Extracted data entries:
>>>
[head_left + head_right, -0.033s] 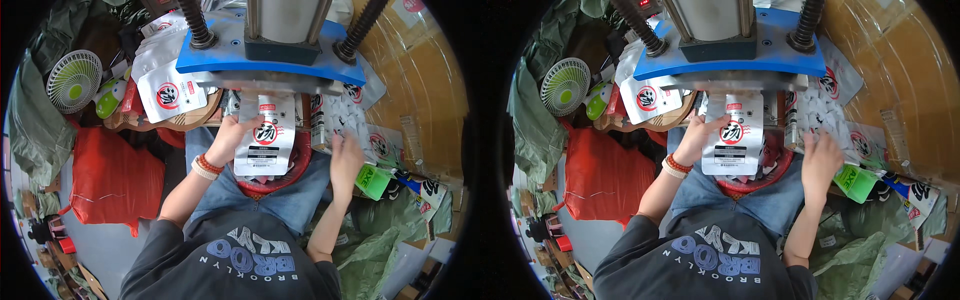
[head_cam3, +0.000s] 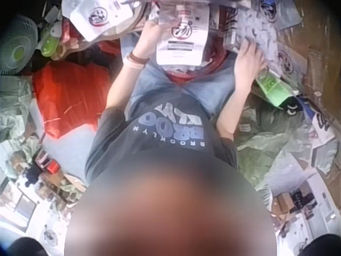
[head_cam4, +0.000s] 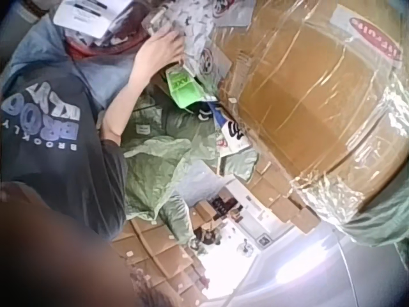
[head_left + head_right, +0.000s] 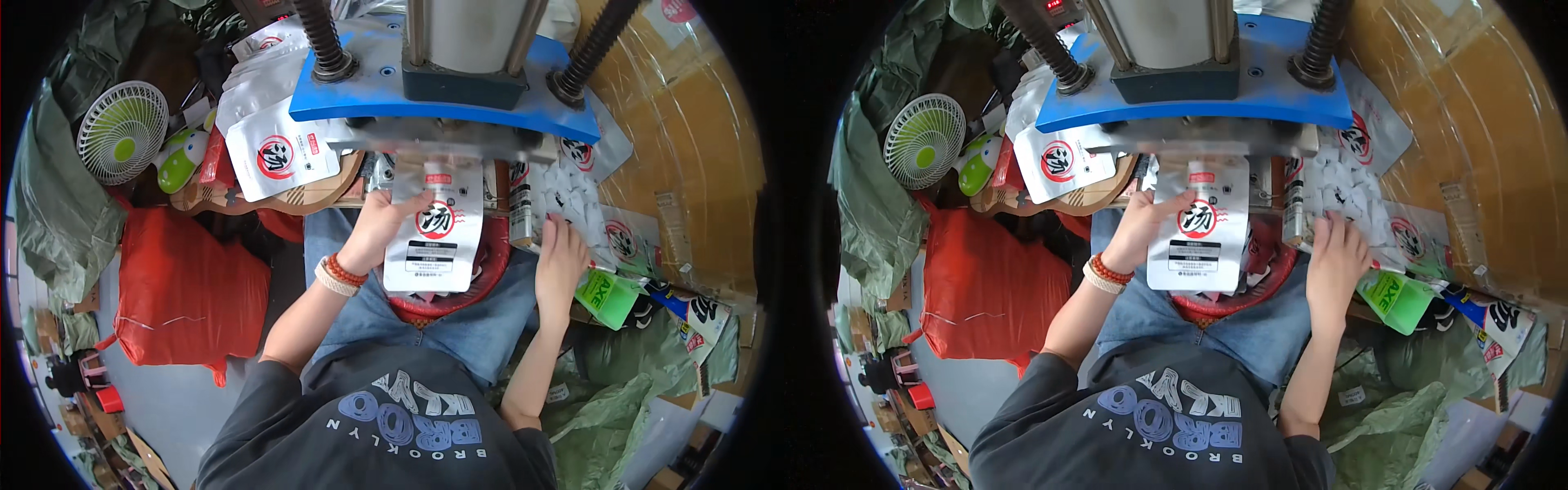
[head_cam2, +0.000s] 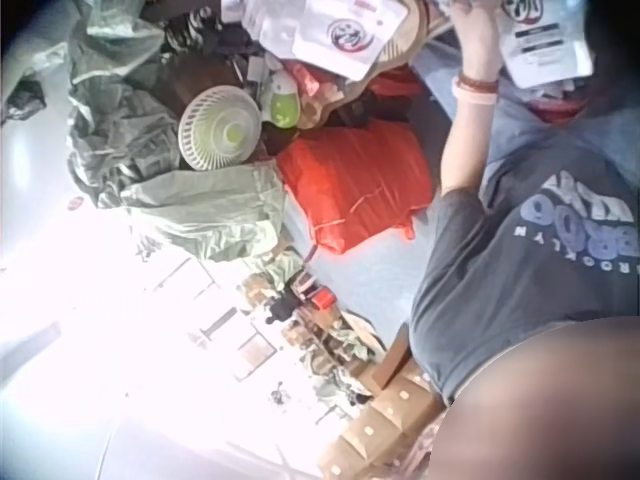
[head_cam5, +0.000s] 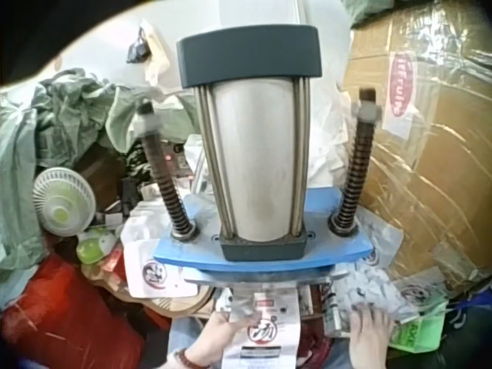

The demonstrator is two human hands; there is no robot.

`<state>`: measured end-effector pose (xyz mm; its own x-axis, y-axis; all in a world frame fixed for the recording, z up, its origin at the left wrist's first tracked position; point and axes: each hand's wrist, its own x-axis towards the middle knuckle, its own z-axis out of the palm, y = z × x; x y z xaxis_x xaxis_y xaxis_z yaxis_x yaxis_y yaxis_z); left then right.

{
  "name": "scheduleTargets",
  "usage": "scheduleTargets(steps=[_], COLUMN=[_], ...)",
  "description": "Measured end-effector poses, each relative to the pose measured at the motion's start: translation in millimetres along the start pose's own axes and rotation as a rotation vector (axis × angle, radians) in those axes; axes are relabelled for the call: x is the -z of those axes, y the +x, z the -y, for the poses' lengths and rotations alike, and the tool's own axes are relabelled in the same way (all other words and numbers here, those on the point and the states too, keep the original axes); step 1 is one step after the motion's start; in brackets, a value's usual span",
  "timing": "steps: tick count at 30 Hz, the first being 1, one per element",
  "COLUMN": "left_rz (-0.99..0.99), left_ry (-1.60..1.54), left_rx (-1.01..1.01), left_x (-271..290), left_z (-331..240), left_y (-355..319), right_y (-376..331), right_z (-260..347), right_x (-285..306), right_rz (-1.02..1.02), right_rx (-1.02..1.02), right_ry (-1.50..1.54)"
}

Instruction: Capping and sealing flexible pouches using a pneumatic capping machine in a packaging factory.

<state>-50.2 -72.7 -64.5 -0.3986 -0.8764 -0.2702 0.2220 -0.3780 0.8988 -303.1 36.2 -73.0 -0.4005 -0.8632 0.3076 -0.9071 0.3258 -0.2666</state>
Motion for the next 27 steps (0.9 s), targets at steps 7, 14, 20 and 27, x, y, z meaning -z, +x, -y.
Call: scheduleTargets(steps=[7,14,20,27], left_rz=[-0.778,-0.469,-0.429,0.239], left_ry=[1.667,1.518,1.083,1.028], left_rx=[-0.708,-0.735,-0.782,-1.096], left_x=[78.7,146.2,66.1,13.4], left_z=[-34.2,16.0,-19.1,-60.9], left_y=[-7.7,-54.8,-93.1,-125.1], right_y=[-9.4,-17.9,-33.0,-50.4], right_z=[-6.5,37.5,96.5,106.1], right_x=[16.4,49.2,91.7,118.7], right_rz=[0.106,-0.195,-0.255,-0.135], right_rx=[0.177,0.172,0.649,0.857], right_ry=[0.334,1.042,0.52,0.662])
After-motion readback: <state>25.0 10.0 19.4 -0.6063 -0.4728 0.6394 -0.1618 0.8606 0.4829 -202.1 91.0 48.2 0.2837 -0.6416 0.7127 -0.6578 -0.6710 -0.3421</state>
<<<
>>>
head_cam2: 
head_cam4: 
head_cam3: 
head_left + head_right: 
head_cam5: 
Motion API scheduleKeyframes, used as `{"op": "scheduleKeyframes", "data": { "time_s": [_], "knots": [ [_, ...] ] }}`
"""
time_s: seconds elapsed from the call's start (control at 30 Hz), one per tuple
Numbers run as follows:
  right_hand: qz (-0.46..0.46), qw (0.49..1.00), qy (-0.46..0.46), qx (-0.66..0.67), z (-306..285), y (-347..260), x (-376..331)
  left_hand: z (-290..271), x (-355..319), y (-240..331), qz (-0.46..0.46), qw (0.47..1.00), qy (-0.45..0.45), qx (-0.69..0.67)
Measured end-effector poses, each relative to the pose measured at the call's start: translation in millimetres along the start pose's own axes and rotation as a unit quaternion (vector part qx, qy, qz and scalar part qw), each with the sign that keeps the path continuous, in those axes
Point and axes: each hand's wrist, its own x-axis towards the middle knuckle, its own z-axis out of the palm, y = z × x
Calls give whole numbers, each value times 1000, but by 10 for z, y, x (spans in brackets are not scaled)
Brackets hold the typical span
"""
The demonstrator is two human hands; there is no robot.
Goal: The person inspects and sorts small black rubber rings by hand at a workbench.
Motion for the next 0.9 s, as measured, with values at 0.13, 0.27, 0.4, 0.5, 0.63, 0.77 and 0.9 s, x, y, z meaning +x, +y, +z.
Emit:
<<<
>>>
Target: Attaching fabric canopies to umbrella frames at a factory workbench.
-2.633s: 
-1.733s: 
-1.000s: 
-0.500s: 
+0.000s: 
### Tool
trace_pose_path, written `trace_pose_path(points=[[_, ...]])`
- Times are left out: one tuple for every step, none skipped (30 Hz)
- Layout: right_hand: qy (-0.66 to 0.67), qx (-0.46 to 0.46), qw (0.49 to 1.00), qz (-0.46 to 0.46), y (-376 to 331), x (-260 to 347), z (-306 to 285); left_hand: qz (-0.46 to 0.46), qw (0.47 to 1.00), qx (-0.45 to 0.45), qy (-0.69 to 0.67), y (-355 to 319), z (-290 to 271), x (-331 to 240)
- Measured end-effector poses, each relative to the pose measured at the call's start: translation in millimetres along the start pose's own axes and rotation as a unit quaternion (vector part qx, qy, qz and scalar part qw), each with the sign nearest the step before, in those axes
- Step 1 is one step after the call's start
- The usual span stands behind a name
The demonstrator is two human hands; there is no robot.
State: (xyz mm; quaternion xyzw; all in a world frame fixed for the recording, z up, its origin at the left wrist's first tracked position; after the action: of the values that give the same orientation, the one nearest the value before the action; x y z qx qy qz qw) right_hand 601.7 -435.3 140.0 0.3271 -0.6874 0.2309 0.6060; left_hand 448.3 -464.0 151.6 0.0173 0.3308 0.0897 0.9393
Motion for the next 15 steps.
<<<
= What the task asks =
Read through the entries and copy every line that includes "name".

= Exercise answer =
  "name": "scheduleTargets",
- The usual span stands behind a name

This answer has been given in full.